Mais Anton agit le premier.
Il rendit visite à sa mère et lui montra toutes les impressions, reçus, captures d’écran et photographies.
Le choc fit dangereusement monter sa tension, mais une fois remise, elle fit preuve de détermination pour la première fois de sa vie.
Elle changea les serrures de son appartement et bloqua le numéro de son fils cadet.
Privé de tout soutien financier de la part de ses proches, Slava fut enfin contraint de faire face à la réalité.
D’après les rumeurs rapportées par des connaissances communes, il n’y avait jamais eu de gangsters.
Mais les dettes dues à son mode de vie luxueux et aux voitures de location étaient bien réelles.
Slava dut vendre son ancienne petite voiture et travailler comme simple coursier pour rembourser ses prêts sur salaire.

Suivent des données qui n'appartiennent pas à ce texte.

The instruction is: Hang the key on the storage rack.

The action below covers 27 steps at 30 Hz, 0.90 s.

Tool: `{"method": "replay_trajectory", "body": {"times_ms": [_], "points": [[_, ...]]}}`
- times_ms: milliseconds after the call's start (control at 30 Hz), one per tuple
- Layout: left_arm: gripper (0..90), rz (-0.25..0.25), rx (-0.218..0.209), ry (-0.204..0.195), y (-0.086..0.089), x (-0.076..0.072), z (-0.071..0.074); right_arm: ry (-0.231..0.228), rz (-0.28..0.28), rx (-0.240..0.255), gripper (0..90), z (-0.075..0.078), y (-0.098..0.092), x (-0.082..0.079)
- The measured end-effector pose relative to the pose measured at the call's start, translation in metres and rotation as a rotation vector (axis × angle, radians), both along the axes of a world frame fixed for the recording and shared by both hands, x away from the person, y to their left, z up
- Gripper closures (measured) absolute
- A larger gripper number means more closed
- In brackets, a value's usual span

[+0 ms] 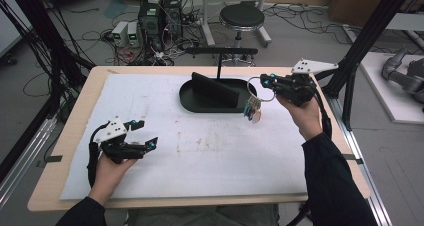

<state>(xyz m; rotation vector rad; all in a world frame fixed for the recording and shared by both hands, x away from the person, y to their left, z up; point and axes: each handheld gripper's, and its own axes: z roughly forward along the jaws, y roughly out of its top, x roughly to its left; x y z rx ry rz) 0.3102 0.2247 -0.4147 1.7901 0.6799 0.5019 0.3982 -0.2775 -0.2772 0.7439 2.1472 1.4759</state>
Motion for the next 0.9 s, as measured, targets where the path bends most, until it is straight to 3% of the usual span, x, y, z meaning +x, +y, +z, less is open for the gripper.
{"method": "replay_trajectory", "body": {"times_ms": [567,900], "points": [[20.1,0.003,-0.001,0.004,0.001,0.0,-0.001,-0.038,-0.056,0.0,87.8,0.006,0.01,0.039],[20.1,0.004,-0.003,0.011,0.003,0.002,-0.002,-0.017,-0.086,0.04,87.8,-0.002,0.01,0.064]]}}
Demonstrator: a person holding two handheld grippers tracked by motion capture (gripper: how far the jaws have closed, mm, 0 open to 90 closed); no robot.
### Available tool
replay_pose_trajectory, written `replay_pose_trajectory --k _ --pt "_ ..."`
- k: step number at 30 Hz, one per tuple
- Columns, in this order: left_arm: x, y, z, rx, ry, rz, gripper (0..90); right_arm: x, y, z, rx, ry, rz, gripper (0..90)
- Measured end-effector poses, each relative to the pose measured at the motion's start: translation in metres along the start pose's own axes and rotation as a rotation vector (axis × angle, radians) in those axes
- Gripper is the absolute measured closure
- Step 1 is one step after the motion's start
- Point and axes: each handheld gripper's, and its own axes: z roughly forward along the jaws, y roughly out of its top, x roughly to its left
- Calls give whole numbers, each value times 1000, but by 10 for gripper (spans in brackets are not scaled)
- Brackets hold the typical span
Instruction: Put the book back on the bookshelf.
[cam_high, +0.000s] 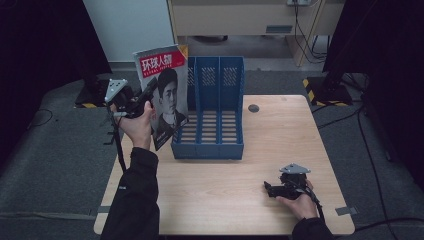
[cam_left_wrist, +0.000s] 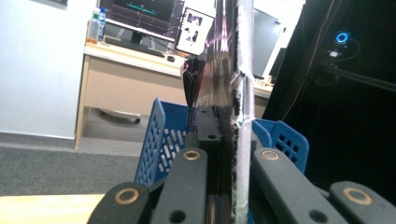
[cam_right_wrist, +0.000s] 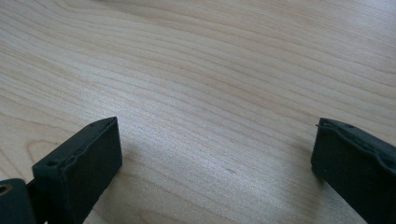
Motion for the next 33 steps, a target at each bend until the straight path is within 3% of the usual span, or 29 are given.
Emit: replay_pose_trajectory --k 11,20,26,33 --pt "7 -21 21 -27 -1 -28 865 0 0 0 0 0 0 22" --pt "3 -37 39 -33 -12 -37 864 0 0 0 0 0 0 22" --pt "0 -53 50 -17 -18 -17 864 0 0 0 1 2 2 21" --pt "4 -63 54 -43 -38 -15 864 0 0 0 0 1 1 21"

Karina, incapable de supporter une vie sans restaurants ni robes neuves, partit vivre chez ses parents dans une autre ville.
Polina regardait Anton fixer avec habileté des plaques de polycarbonate sur la structure de la serre.
Il avait l’air plus jeune et plus calme.
L’anxiété constante avait disparu de ses yeux.
Tout comme la culpabilité qu’il avait toujours ressentie à cause de son frère irresponsable.
Il s’avéra qu’une fois qu’on arrête de porter le fardeau des autres, on peut enfin respirer librement.
« Polya ! » appela Anton depuis la cour, s’essuyant le front. « J’ai fini ! Apporte les plants. Il est temps de planter tes tomates de luxe ! »
Polina sourit, prit un plateau de jeunes plants verts et descendit facilement les nouvelles marches solides.
De longs week-ends paisibles les attendaient.
Et plus personne ne pouvait troubler le calme et le bonheur durement acquis qu’ils avaient construits ensemble.
Enfin, l’image de leur vie ensemble était devenue claire et lumineuse.